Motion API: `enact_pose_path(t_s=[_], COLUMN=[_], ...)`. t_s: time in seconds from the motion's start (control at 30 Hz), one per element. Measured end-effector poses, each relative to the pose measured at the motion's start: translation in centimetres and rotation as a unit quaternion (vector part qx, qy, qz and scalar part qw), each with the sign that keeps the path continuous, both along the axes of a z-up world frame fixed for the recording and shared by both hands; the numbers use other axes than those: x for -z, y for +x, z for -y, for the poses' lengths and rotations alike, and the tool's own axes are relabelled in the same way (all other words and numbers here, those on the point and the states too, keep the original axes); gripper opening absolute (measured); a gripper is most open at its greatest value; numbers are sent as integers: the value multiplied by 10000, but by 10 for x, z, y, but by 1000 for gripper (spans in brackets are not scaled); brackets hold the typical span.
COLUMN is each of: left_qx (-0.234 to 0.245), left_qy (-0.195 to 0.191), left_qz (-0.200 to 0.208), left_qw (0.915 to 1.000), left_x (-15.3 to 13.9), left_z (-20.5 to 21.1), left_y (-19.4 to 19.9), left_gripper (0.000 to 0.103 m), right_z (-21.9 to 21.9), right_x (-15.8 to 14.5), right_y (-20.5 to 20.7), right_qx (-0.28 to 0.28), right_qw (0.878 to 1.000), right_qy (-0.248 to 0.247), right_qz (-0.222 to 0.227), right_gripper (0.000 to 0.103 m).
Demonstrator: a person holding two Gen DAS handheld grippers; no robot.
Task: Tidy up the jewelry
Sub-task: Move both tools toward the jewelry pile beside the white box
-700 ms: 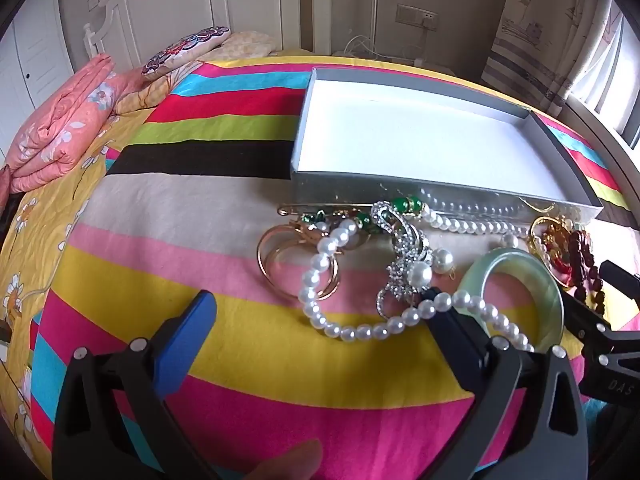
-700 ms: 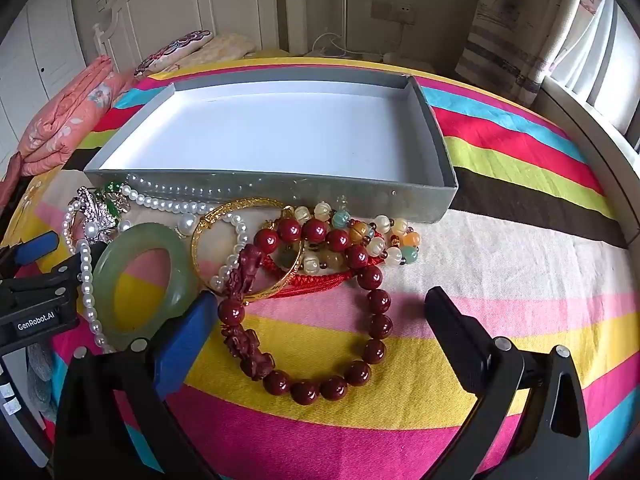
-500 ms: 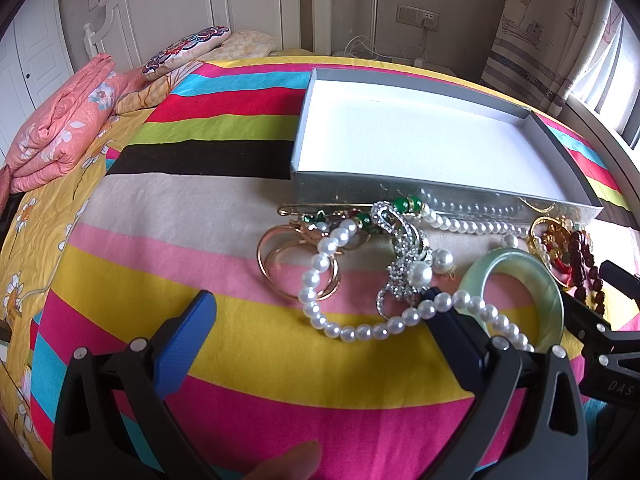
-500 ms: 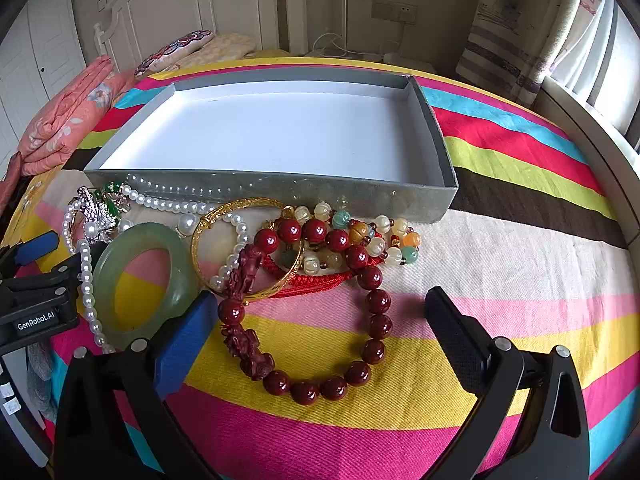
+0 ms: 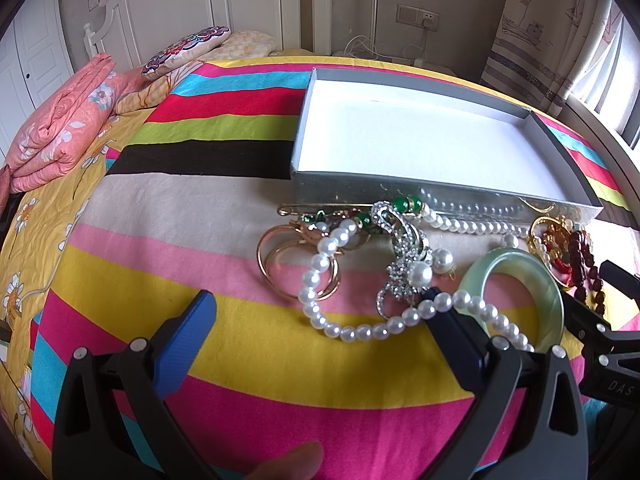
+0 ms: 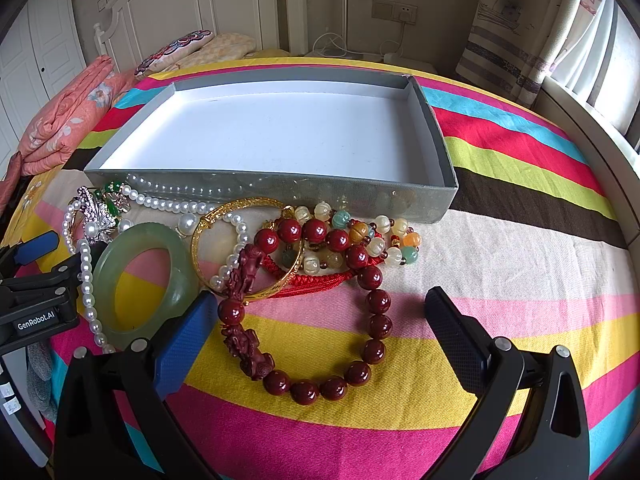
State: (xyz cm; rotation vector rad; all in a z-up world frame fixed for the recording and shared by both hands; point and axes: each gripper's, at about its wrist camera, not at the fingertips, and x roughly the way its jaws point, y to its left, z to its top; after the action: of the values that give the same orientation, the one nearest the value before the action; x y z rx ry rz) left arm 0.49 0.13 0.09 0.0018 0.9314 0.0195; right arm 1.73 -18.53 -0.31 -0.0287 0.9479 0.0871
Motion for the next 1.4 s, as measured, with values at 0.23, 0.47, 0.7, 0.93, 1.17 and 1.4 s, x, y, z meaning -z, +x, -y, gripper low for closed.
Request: enact_pose_path(t_s=[0.23, 0.47, 0.7, 0.93, 1.17, 1.4], left_qx=[0, -4, -4, 225, 788, 674], left_qy=[0, 1, 1, 28, -269, -840], left_qz=[0, 0, 0, -158, -96, 325], left_qw=[10000, 10000, 10000, 9996, 9965, 9937], left_x=[0, 0, 0, -1, -2, -11], left_z=[0, 0, 0, -3, -22, -57], left_y=[0, 0, 0, -2, -35, -68], left_gripper=[101, 101, 101, 101, 101, 93], right_z=[0, 0, 2, 13, 18, 11], right_x=[0, 0, 1, -4, -31, -36], right_y=[0, 0, 0, -14, -53, -59], right_qx=[-1, -34, -219, -394, -962, -1193], right_qw=[10000, 10000, 9997, 9976, 9920, 9900], right_qy=[0, 0, -21, 263, 704, 460], right_qz=[0, -1, -131, -498, 425, 601], right_gripper=[99, 99, 99, 99, 99, 89])
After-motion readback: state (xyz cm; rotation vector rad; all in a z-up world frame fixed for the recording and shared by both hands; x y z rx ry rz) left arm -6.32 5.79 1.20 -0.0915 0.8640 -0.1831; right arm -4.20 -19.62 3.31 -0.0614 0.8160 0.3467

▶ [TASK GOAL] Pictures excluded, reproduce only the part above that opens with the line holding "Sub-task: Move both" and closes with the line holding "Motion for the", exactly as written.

▶ [ANSWER BELOW]
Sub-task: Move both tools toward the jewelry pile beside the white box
-700 ms: 
-700 ms: 
-500 ms: 
-500 ms: 
+0 ms: 
+0 ms: 
State: (xyz cm; rotation vector rad; all in a z-up world frame fixed for the recording and shared by both hands; point and axes: each gripper's, at about its wrist camera, not at the fingertips, and x roughly the way its jaws point, y to its left, z to its top; after the action: of the values that give the same orientation, the one nearest the value before the action; x y z rx ry rz) left arm 0.49 0.13 0.09 0.0018 0.9314 0.0195; right arm 1.73 -18.53 -0.31 -0.0287 0.9479 0.0871
Motion for the next 1.4 s, as measured, with values at 0.23, 0.47, 0.7, 0.93, 1.17 and 1.4 s, x, y, z meaning -z, +x, -y, gripper low for closed.

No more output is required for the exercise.